Tip: even if you don't think you need a five-square station, build it anyway. You might be grateful in a few years when you want to expand but there's no room. By the same token, build a dual-line station even if you only think you need a single. You may need it later.


If you're feeling particularly mean - a tip from Phil

Create a scenario and raise an large area of land up to one square above sea level. Inside this, drop the land back down without breaking the outer loop so that it stays dry. Put some really inviting industry in there (and finish off the rest of the map with industry/towns that are more suited to human players). Play scenario. When the AI have a nice, profitable route going in the low area, you guessed it, save (so you can watch again and again) and lower a section of the outer ring. Laugh with pure evil as the flood annihilates all but squares occupied by vehicles and industries. Towns, stations, depots, trees - BOOM. Not immensely useful, but a good sadistic laugh.

Thanks Phil. Good evil fun.


Dirty Deeds Done Dirt Cheap

From the alt.games.microprose.transport-tyc newsgroup

Subject: Tripping up the AI when it delivers things to a town.

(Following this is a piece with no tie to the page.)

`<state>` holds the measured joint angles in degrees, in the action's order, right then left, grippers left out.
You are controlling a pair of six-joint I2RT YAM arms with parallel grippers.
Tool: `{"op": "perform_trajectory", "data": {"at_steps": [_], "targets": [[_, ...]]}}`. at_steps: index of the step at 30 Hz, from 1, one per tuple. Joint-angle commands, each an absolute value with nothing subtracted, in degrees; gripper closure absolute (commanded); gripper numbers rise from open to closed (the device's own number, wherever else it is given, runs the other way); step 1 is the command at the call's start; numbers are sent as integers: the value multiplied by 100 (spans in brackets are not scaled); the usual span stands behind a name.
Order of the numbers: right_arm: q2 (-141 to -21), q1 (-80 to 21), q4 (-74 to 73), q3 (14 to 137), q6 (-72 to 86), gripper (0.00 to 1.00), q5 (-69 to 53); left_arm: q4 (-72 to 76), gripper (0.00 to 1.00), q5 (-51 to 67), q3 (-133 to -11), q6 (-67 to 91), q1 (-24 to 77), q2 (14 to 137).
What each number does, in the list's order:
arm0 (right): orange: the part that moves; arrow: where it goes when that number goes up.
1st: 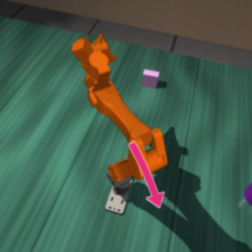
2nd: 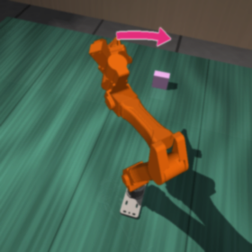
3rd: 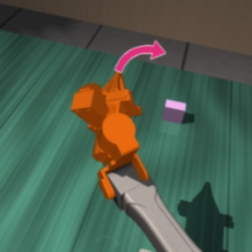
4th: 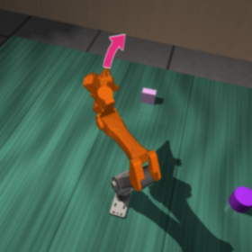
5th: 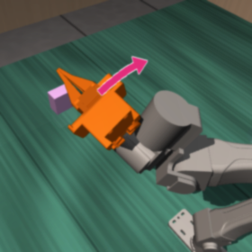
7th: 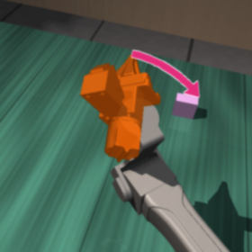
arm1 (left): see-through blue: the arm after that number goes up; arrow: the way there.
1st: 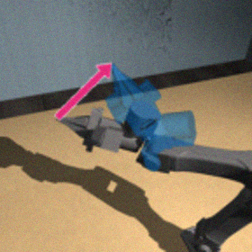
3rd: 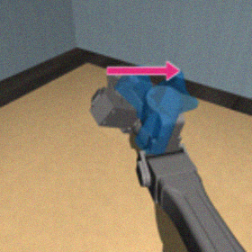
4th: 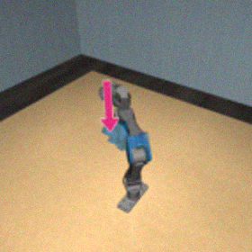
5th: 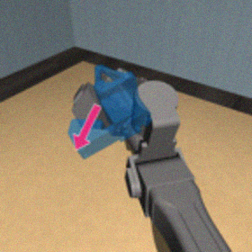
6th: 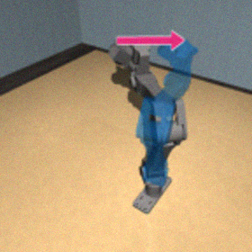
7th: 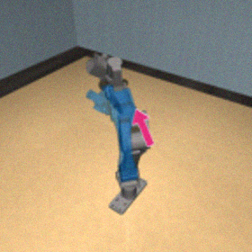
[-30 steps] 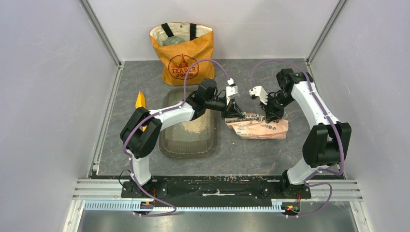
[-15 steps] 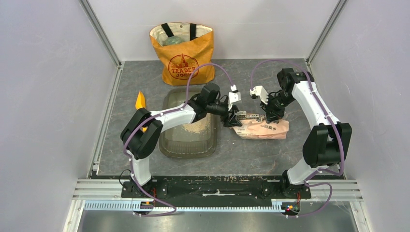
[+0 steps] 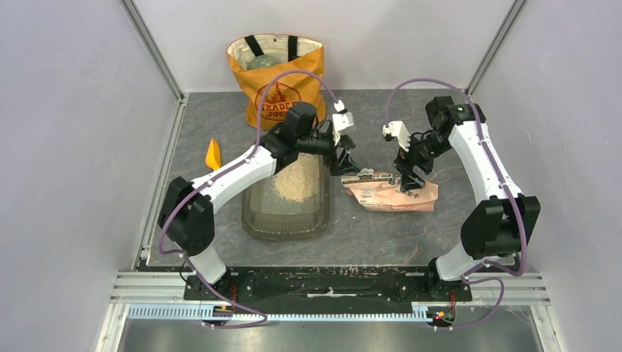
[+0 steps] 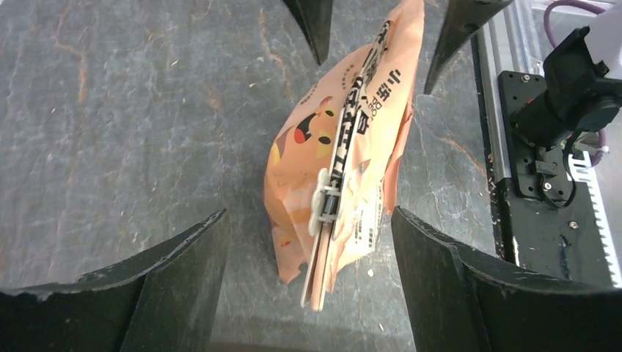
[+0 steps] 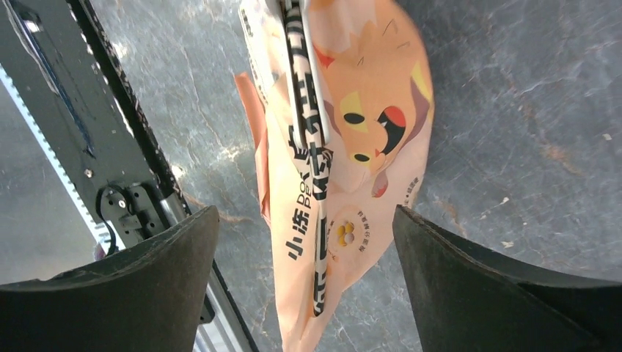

Date: Wed, 12 Jan 2000 17:34:50 -0000

From: "Steven Lalewicz"

While playing the Toyland climate, I did not notice the competition set up a station right next to mines at a sweet factory and was stealing all my sweets. Well I found the town it was delivering the sweets too and knocked down a few houses so the station no longer accepted sweets (evil grin :-) ). Now the train will make a loss and close down, (manic laughter). Just realised this has application for various climates, food in the sub-tropic for example. I'm sure people have already realised this dirty trick however. I remember reading somewhere a thing to do when the computer builds an airport at the end of a town, you can knock a few houses down and make the aeroplane make a loss too. Regards, Steve.

That's what I call dirty.


Generating business ...

I had a nice little earner: an oil well. The only problem is that my slow old trains couldn't get there often enough to keep my ratings up so the oil flow suffered. Time to get creative. I set a truck running to the oil well at Tupiza Forest to full load, then returning to the well and unload. The constant visits boosted my ratings greatly so when the train arrived, copious amounts of oil were waiting for it. This trick is useful when early trains are slow. You can get rid of the road vehicles when trains get fast enough to return promptly to the station and keep your ratings high.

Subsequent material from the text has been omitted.